#### EXERCISE OBJECTIVE:
Once the pictures are set aside, transcribe the remaining data exactly.
━━━━━━━━━━━━━━━━━━━━━━━━━━━━━━
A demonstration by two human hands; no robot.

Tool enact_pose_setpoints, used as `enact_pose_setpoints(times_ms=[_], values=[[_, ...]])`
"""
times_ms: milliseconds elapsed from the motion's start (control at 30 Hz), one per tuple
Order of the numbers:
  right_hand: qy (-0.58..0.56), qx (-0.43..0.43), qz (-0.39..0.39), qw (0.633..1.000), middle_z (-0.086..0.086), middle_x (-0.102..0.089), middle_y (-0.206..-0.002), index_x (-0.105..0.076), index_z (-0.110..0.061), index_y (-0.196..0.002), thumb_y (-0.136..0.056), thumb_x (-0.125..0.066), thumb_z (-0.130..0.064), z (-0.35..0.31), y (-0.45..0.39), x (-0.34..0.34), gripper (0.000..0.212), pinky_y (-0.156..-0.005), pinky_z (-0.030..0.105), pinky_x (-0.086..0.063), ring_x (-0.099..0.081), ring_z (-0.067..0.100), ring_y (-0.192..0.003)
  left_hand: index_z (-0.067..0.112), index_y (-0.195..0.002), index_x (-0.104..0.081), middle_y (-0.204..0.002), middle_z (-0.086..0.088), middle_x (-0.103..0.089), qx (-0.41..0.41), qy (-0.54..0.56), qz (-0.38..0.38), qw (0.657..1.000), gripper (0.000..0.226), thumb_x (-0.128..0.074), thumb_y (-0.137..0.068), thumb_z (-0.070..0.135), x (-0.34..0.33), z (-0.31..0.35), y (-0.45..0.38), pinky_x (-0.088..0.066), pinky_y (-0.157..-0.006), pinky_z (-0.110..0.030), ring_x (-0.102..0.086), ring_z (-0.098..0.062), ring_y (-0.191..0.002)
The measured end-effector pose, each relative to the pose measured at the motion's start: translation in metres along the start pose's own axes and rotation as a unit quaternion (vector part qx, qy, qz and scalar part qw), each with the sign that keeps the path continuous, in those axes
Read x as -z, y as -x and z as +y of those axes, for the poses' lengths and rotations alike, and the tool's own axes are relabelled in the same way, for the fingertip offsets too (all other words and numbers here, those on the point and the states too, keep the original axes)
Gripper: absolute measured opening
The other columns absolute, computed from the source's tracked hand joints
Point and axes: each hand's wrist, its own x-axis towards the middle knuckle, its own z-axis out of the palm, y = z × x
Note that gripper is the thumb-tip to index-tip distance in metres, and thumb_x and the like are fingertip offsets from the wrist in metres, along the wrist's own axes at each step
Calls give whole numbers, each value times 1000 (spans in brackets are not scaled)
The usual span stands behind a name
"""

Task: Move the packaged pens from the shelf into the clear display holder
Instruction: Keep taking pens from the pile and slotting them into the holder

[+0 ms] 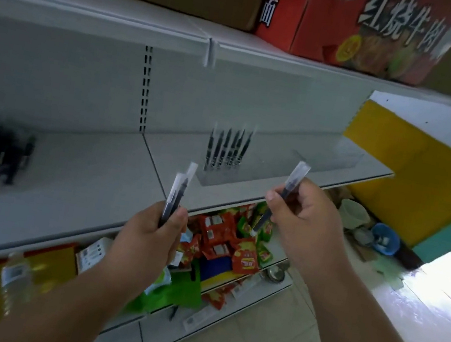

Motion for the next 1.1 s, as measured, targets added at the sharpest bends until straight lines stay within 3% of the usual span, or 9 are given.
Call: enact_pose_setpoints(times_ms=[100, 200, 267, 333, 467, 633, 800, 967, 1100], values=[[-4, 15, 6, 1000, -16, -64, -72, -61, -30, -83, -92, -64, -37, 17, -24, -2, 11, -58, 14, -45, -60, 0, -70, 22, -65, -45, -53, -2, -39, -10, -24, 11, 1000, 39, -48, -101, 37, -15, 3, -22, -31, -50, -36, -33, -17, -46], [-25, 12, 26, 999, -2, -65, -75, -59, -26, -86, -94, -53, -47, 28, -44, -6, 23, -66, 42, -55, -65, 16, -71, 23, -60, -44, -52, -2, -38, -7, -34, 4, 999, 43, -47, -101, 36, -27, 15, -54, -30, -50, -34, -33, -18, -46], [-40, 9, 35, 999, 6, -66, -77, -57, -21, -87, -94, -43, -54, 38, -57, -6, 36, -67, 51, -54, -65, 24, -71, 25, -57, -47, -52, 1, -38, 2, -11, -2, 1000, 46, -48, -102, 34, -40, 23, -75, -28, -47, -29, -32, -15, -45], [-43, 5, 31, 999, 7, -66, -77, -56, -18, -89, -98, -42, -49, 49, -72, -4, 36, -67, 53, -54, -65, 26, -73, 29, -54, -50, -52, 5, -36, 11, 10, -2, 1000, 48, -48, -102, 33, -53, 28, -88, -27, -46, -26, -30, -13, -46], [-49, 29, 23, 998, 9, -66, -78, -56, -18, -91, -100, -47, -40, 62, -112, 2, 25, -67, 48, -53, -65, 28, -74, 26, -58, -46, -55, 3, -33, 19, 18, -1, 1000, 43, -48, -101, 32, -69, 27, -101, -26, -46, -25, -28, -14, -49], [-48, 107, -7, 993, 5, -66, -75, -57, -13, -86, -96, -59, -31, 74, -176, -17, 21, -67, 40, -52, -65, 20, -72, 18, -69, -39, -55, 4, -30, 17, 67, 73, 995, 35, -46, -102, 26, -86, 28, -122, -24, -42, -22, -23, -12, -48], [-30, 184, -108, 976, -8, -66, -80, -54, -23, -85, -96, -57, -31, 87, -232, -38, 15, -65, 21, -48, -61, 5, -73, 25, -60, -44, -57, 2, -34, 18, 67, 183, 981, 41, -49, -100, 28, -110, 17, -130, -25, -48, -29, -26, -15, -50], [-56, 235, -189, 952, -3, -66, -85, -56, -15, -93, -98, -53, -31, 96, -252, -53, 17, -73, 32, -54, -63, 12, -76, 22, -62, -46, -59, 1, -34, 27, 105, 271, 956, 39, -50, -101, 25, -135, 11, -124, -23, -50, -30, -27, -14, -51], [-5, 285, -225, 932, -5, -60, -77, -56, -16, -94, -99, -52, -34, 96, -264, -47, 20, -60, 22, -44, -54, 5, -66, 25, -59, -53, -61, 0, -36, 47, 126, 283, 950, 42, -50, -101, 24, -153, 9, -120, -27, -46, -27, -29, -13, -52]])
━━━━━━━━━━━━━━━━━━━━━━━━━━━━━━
#### ANSWER SECTION:
A demonstration by two human hands; no robot.

Tool enact_pose_setpoints, used as `enact_pose_setpoints(times_ms=[_], values=[[_, ...]])`
"""
times_ms: milliseconds elapsed from the motion's start (control at 30 Hz), one per tuple
Order of the numbers:
  right_hand: qy (-0.58..0.56), qx (-0.43..0.43), qz (-0.39..0.39), qw (0.633..1.000), middle_z (-0.086..0.086), middle_x (-0.102..0.089), middle_y (-0.206..-0.002), index_x (-0.105..0.076), index_z (-0.110..0.061), index_y (-0.196..0.002), thumb_y (-0.136..0.056), thumb_x (-0.125..0.066), thumb_z (-0.130..0.064), z (-0.35..0.31), y (-0.45..0.39), x (-0.34..0.34), gripper (0.000..0.212), pinky_y (-0.156..-0.005), pinky_z (-0.030..0.105), pinky_x (-0.086..0.063), ring_x (-0.099..0.081), ring_z (-0.067..0.100), ring_y (-0.192..0.003)
  left_hand: index_z (-0.067..0.112), index_y (-0.195..0.002), index_x (-0.104..0.081), middle_y (-0.204..0.002), middle_z (-0.086..0.088), middle_x (-0.103..0.089), qx (-0.41..0.41), qy (-0.54..0.56), qz (-0.38..0.38), qw (0.657..1.000), gripper (0.000..0.226), thumb_x (-0.128..0.074), thumb_y (-0.137..0.068), thumb_z (-0.070..0.135), x (-0.34..0.33), z (-0.31..0.35), y (-0.45..0.38), pinky_x (-0.088..0.066), pinky_y (-0.157..-0.006), pinky_z (-0.110..0.030), ring_x (-0.102..0.086), ring_z (-0.098..0.062), ring_y (-0.191..0.002)
The measured end-effector pose, each relative to the pose measured at the motion's start: translation in metres along the start pose's own axes and rotation as a unit quaternion (vector part qx, qy, qz and scalar part qw), each with the sign that keeps the path continuous, in those axes
Read x as -z, y as -x and z as +y of those axes, for the poses' lengths and rotations alike, and the tool's own axes are relabelled in the same way, for the fingertip offsets too (all other words and numbers here, those on the point and the states too, keep the original axes)
Gripper: absolute measured opening
The other columns absolute, computed from the source's tracked hand joints
Point and axes: each hand's wrist, its own x-axis towards the middle knuckle, its own z-axis out of the palm, y = z × x
Note that gripper is the thumb-tip to index-tip distance in metres, and thumb_x and the like are fingertip offsets from the wrist in metres, along the wrist's own axes at each step
Calls give whole numbers, each value times 1000 (spans in brackets are not scaled)
The usual span stands behind a name
"""

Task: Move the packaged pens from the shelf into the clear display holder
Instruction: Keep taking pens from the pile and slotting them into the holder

[+0 ms] 

Motion for the next 1.1 s, as measured, targets added at the sharpest bends until straight lines stay within 3% of the usual span, or 9 are given.
Call: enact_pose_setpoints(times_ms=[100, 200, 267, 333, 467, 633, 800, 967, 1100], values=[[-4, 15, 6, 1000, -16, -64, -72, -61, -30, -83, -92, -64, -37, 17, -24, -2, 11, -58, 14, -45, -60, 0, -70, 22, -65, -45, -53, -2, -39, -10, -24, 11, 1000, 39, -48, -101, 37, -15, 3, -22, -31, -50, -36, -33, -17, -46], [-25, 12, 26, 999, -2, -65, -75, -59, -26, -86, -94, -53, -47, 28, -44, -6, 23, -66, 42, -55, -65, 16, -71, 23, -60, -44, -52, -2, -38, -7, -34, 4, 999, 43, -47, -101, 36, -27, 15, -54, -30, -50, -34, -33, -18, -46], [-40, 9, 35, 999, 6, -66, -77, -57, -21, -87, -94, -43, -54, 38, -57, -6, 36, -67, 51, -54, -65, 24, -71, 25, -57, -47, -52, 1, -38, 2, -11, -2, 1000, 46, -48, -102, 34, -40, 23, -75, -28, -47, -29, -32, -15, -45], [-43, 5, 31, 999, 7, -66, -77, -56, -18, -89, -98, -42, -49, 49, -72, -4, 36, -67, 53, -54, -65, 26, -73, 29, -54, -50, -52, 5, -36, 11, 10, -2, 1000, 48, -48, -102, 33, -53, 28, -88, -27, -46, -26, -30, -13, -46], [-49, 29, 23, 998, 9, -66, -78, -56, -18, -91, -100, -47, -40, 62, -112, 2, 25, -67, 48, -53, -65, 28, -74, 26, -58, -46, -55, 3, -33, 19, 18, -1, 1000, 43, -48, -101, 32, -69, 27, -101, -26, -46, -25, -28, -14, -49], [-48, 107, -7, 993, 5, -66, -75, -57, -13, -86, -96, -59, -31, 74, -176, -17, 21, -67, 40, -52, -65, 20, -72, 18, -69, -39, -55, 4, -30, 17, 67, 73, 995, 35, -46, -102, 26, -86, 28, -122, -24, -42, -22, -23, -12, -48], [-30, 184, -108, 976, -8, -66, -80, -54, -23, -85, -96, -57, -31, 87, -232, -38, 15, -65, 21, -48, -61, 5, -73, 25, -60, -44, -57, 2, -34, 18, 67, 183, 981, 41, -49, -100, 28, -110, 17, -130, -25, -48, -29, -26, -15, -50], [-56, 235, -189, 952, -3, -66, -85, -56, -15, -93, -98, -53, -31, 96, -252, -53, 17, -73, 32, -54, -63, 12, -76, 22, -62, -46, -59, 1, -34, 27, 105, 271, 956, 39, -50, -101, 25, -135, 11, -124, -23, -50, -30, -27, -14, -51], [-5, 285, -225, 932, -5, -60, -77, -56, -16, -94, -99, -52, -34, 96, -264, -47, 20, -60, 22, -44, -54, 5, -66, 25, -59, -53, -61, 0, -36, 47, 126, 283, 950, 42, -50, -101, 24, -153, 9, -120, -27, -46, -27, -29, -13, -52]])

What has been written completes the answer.